I recognized these patterns and have been working on trying to break them and replace them with something better. I’ve realized I don’t need to fix every problem my friends vent to me about. Instead, I need to listen and hold space for my friends to feel free to express themselves, not tell them what I think they need to do. I still sometimes do this, but I continue working on it.
When that happens, I catch myself and remind myself to listen instead of giving unnecessary advice. I have also been on the other side of this situation with one of my close friends. Sometimes, all we want is to be heard. We don’t need solutions or advice; we just need a friend to be there.
I want to be heard, not be advised on how to fix whatever issue I have.
People, especially us fixers, tend to go into fixer mode and come up with solutions and advice when someone is venting to us.
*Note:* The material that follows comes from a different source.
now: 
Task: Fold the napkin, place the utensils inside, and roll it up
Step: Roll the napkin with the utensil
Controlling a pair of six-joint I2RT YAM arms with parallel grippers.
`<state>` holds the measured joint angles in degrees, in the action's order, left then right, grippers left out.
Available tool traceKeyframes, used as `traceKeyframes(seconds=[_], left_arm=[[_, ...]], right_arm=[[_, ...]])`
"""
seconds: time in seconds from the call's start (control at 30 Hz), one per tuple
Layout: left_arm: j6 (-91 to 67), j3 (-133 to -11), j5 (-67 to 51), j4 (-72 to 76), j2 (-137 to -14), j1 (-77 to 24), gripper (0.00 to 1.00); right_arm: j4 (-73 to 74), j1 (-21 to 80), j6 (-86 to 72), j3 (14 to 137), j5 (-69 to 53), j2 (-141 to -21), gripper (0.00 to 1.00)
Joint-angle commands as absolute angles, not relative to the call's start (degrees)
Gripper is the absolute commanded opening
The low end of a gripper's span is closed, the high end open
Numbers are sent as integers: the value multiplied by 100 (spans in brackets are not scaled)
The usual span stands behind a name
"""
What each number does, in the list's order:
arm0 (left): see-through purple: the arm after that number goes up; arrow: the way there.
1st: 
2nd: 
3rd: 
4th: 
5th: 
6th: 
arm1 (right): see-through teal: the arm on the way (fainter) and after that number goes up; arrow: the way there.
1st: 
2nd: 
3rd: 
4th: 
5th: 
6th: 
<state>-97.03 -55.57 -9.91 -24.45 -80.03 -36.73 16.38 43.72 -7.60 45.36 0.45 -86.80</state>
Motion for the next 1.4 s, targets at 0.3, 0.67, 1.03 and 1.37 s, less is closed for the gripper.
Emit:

We usually do this because it’s normal for fixers. It is our automatic response. But it shouldn’t be since we’re doing a disservice to the people in our lives.
When we go into that autopilot fixer mode, we aren’t holding space for those who come to us and vent about what they’re going through. If we give advice instead of listening, people will slowly stop coming to us because they know what to expect from us. Instead, they will go to someone who will respond differently, more personably.
So listen to your close friends and loved ones. Only offer them advice when it’s something they genuinely asked for. Other than that, listen and be present in the moment.
While giving advice can be helpful, it’s important to remember there is a time and place for doing this. When someone asks for advice, giving it to them is OK. But try not to go into fixer mode when not asked to.
Fixers like myself must reevaluate this behavior and adjust it. Being there for the people in our lives is essential, and listening is a huge part. If more fixers would do this, their relationships would improve and grow. They would see they can still be there for those around them without fixing their problems. And that will make more people comfortable with coming to them for advice.
So, if you’re a fixer like me, try working on listening instead of giving advice. While it might be hard to do in the beginning, it will significantly improve your relationships.